By Dan Fergus
Originally written November 22, 2004
Published on-line October 25, 2007
In 1989 the innovative hip-hip group De La Soul released their first, and highly influential album, Three Feet High and Rising. Hailed by the critics, the record broke new ground in music; instead of traditional instrumentation, De La Soul layered their vocals on top of sound collages created with the aid of digital technology. Snippets if songs, speech, and other random sounds were digitally “captured,” that is recorded with the aid of special software, and then distorted, looped, and recombined within a computer, to create original musical and rhythmical backdrops for the groups songs. This innovative approach to music reflected a larger trend that was emerging at the time: the appropriation of audio and visual works (songs, films, photos, works of art, TV shows, etc.), by artists who would then reuse this material in their own work, made possible by digital technology, specifically, the personal computer.
But the reaction to De la Soul’s album was not universal approval. When members of the 60s pop band The Turtles heard the album, they recognized a portion of one of their songs, “You Showed Me,” woven into the De La Soul’s track “Transmitting Live From Mars.” The Turtles sued De La Soul for copyright infringement, and won. The legal ramifications had a chilling effect on the world of music and design. Suddenly artists and musicians who had felt free to “sample” the work of others now feared that they might be the recipients of similar law suits, and in fact many were.
Then, in 1989 another hip-hop group, 2 Live Crew, was sued by the estate of Roy Orbison, over the use of part of his song “Pretty Woman” in a decidedly different song with the same title.
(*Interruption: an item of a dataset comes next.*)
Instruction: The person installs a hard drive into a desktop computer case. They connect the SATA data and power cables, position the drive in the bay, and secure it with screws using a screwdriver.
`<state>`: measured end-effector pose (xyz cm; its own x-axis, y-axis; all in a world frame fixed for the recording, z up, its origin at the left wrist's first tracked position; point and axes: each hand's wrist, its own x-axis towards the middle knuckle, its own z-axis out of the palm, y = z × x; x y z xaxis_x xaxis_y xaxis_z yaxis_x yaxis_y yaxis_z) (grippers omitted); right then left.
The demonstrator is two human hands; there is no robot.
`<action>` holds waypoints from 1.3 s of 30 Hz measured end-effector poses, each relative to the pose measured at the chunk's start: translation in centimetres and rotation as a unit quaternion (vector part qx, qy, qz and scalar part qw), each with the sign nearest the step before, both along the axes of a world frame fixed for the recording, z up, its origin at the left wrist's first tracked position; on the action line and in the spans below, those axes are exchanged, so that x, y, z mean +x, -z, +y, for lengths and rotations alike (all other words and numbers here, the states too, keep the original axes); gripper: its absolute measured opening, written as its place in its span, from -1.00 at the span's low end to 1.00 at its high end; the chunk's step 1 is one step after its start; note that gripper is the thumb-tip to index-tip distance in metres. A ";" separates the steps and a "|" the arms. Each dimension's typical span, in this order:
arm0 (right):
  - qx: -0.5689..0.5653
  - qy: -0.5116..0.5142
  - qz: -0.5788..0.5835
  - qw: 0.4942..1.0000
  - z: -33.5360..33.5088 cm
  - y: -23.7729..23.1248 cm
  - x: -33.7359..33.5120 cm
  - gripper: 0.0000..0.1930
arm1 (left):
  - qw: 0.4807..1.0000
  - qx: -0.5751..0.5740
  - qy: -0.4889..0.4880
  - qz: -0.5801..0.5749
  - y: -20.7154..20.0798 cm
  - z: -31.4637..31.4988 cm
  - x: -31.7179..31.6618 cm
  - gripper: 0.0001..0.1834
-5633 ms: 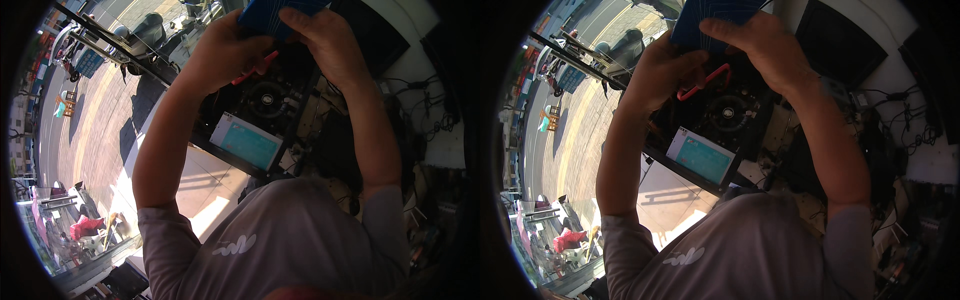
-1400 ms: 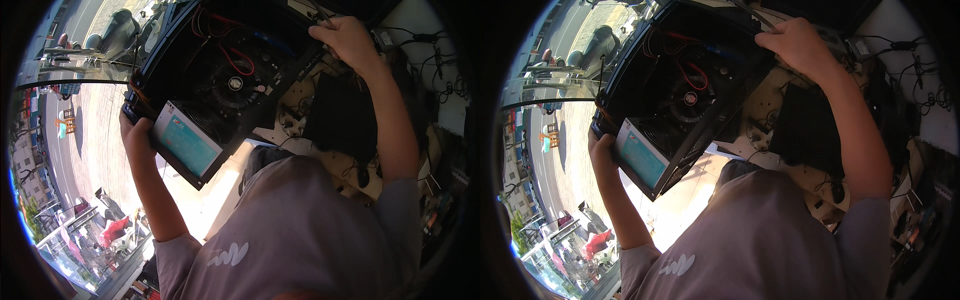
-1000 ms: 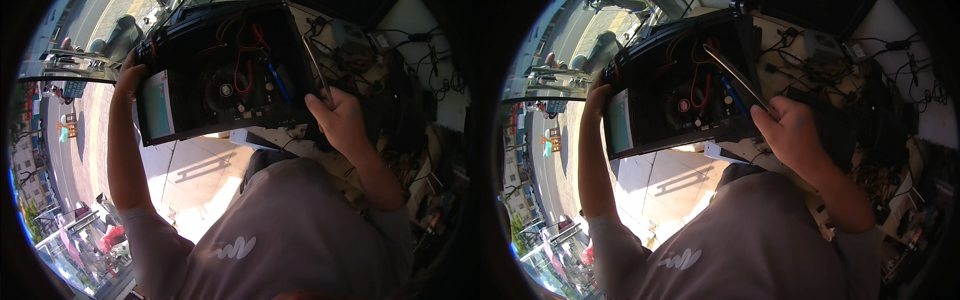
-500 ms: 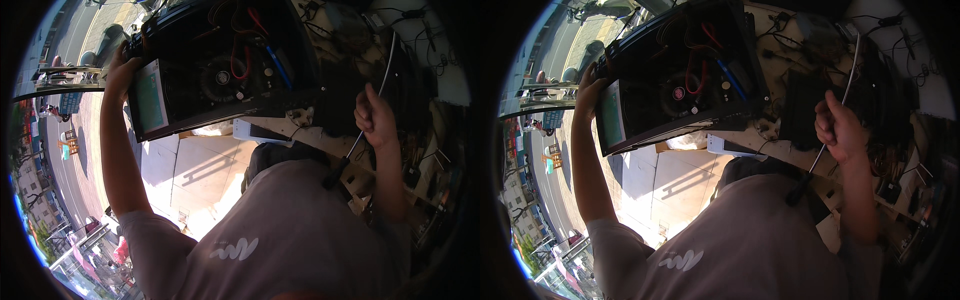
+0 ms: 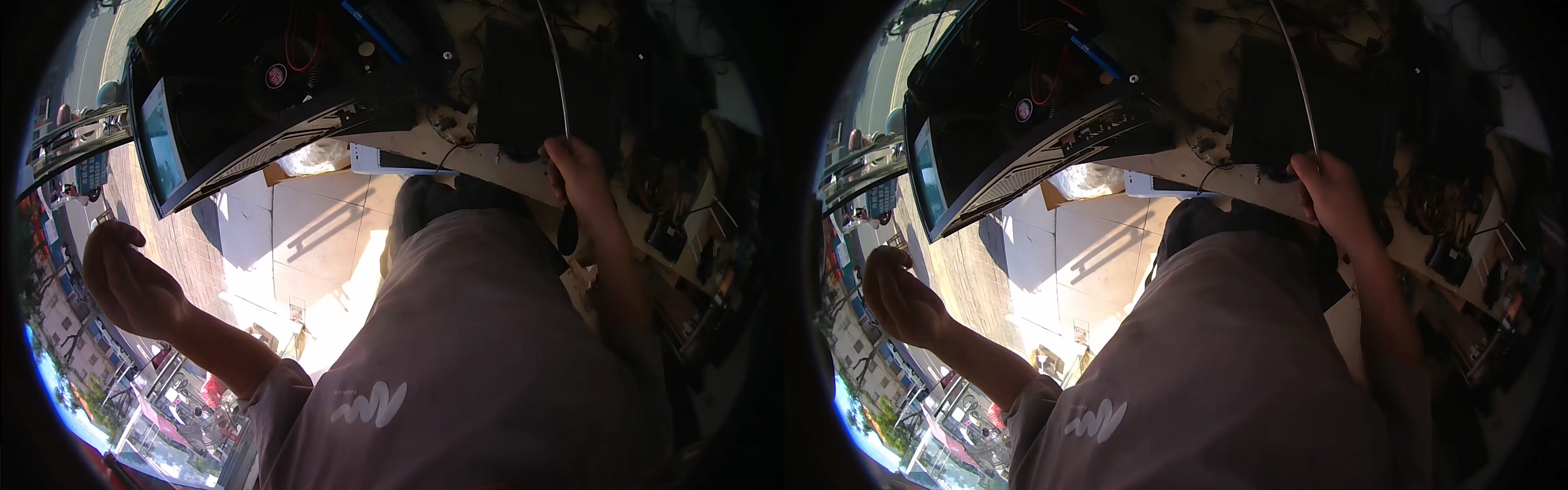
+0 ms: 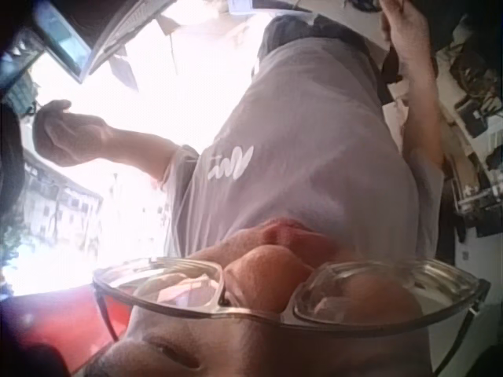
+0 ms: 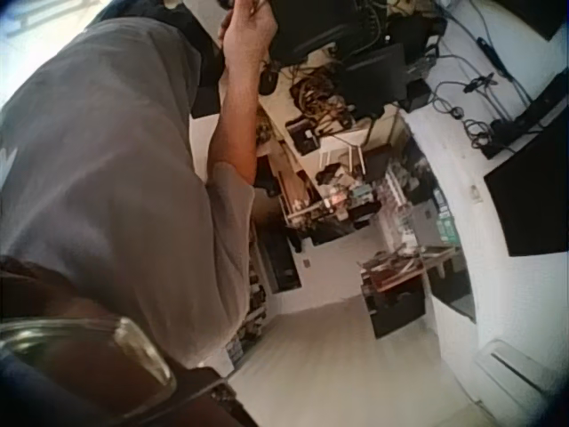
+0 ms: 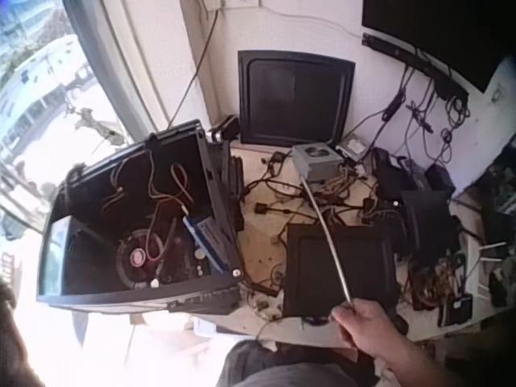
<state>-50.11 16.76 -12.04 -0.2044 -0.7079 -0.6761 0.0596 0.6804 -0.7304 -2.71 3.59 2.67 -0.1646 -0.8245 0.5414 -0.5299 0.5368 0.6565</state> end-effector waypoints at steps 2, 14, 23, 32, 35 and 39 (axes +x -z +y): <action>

This time, the “samplers” won; the United States Supreme Court ruled in favor of 2 Live Crew in 1994, saying that the group had made “fair use” of the appropriated material, and therefore had not infringed on Roy Orbison’s rights. Hailed as a victory of multimedia artists, the ruling none the less left many confused. Why was 2 Live Crew’s use of an earlier song considered legal, while De La Soul’s was not? Unfortunately, he answer to this is not cut and dry. At issue here is the rather murky and frustrating concept of fair use.
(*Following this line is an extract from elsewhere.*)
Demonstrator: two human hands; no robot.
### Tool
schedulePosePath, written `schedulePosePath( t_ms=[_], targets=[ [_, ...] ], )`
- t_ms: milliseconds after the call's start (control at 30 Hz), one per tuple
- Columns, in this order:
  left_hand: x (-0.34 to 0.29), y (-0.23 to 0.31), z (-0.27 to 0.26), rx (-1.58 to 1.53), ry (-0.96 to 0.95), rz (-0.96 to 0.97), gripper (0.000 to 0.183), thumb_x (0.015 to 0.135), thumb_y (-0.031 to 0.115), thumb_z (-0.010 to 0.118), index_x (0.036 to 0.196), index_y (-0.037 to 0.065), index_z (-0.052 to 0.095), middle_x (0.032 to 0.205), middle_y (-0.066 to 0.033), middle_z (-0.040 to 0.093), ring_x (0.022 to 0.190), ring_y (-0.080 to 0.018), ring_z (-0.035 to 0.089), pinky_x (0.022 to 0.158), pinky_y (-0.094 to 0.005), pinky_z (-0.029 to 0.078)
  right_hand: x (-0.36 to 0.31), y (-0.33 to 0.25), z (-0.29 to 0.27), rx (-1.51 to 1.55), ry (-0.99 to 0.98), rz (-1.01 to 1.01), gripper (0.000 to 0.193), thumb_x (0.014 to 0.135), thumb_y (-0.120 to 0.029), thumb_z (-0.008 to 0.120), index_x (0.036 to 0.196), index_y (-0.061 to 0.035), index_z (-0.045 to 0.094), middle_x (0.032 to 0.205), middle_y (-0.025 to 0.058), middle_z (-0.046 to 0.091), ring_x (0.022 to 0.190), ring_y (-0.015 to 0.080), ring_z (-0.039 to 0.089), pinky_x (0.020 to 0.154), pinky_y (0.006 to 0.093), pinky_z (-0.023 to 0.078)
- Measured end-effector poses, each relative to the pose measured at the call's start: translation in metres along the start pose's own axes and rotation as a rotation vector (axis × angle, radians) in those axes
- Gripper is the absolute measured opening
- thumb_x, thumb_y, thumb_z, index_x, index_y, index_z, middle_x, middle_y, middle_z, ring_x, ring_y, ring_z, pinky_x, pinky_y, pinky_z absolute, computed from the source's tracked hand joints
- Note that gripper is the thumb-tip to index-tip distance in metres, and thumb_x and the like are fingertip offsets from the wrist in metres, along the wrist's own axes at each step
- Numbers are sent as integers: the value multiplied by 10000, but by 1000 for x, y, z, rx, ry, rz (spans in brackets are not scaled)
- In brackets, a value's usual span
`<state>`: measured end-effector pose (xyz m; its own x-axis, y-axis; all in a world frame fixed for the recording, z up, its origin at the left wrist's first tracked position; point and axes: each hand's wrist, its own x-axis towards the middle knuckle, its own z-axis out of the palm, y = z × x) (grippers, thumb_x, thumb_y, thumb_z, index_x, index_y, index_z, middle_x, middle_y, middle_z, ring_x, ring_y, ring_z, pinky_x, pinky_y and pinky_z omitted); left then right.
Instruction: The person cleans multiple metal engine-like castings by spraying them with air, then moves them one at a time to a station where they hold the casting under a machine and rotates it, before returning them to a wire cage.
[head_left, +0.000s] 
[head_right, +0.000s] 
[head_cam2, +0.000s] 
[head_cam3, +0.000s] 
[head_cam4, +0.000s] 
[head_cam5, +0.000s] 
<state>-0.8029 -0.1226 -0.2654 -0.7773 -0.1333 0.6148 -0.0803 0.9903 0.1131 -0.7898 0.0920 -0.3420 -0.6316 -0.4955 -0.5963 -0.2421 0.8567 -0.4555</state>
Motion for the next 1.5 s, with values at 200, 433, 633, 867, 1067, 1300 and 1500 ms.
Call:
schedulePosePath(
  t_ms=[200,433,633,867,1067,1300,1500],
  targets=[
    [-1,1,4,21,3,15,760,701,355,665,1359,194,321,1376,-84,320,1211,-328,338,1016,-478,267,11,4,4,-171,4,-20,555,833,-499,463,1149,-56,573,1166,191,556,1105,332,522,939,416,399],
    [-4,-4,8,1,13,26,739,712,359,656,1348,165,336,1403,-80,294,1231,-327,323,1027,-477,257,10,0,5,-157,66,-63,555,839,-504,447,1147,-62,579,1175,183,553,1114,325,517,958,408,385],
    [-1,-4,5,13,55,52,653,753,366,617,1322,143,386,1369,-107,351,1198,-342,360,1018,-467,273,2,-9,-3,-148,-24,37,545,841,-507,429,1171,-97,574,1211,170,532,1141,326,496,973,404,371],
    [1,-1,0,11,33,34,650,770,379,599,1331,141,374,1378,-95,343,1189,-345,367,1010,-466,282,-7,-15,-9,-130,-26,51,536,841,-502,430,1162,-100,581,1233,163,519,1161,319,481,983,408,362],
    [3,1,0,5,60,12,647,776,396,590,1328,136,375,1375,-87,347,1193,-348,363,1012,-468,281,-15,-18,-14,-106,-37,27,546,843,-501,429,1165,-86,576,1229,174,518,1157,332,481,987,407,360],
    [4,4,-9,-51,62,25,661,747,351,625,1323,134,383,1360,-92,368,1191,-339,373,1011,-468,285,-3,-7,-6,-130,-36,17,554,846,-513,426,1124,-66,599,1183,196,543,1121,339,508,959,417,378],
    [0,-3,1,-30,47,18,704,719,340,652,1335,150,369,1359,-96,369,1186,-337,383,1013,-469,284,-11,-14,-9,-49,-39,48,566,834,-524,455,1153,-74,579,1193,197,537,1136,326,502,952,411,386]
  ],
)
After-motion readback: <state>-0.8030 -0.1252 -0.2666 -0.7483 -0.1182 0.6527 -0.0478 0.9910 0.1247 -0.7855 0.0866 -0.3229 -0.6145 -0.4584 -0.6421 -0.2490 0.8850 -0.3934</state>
According to Webster’s new World Dictionary (1976), to use is defined as “to put or bring into action or service; employ for or apply to a given purpose” (pp. 1563–1564). The noun version of the word can be defined as “the act of using or the state of being used.” From the beginning, artists have taken things from other artists in order to employ them for a purpose, that is the creation of their own art. These “things” include compositions, characters, color schemes, ideas, themes, musical phrases, melodies, harmonies, instrumentation, and so on. This “theft” has been commonplace, and accepted. In fact, Professor H.W. Janson in his widely read text History of Art (1985), states quite matter-of-factly, “There is no such thing as a completely original work of art” (p. 14). Janson points to the well-known case of Edouard Manet’s Le Déjeuner sur l’Herbe, whose characters were lifted from a drawing by Marcantonio Raimondi. This drawing was in turn a copy of a (lost) Raphael painting, which was itself based on a sculpture found on a Roman sarcophagus dating to the 3rd century a.d.
Many other examples can be cited, including relatively recent works by Pop artists like Roy Lichtenstein and Andy Warhol, who consciously recycle pieces of consumer culture like comic books and soup can labels in their art.
But artists are discovering that they are no longer as free to “borrow” from others as they were in the past; in today’s world, it can lead to lawsuits. In 1994, a computer-based illustrator named Stephen Arscott won an award for his illustration The Wild West. But he had based one of the figures in his piece, an image of an American Indian, on a photo by Nick Vedros (Potawatamie Indian). Vedros sued, seeking $400,000 in damages. In defending himself, Arscott said “I had no idea I was infringing on anybody’s rights...I thought I was creating something new” (“Corel,” 1994, p.16). But according to Vedros, “creating something new” was not reason enough to use his work without permission. What’s more, Vedros had copyright law on his side.
As far back as the 18th century, lawmakers in the England, and later the United States recognized the need to protect to rights of authors. According to the U.S. copyright office (n.d.):
Copyright is a form of protection provided by the laws of the United States for “original works of authorship” including literary, dramatic, musical, architectural, cartographic, choreographic, pantomimic, pictorial, graphic, sculptural, and audiovisual creations. “Copyright” literally means the right to copy. The term has come to mean that body of exclusive rights granted by statute to authors for protection of their work. The owner of copyright has the exclusive right to reproduce, distribute, and, in the case of certain works, publicly perform or display the work; to prepare derivative works; in the case of sound recordings, to perform the work publicly by means of a digital audio transmission; or to license others to engage in the same acts under specific terms and conditions. (What Is a Copyright?, para. 1.)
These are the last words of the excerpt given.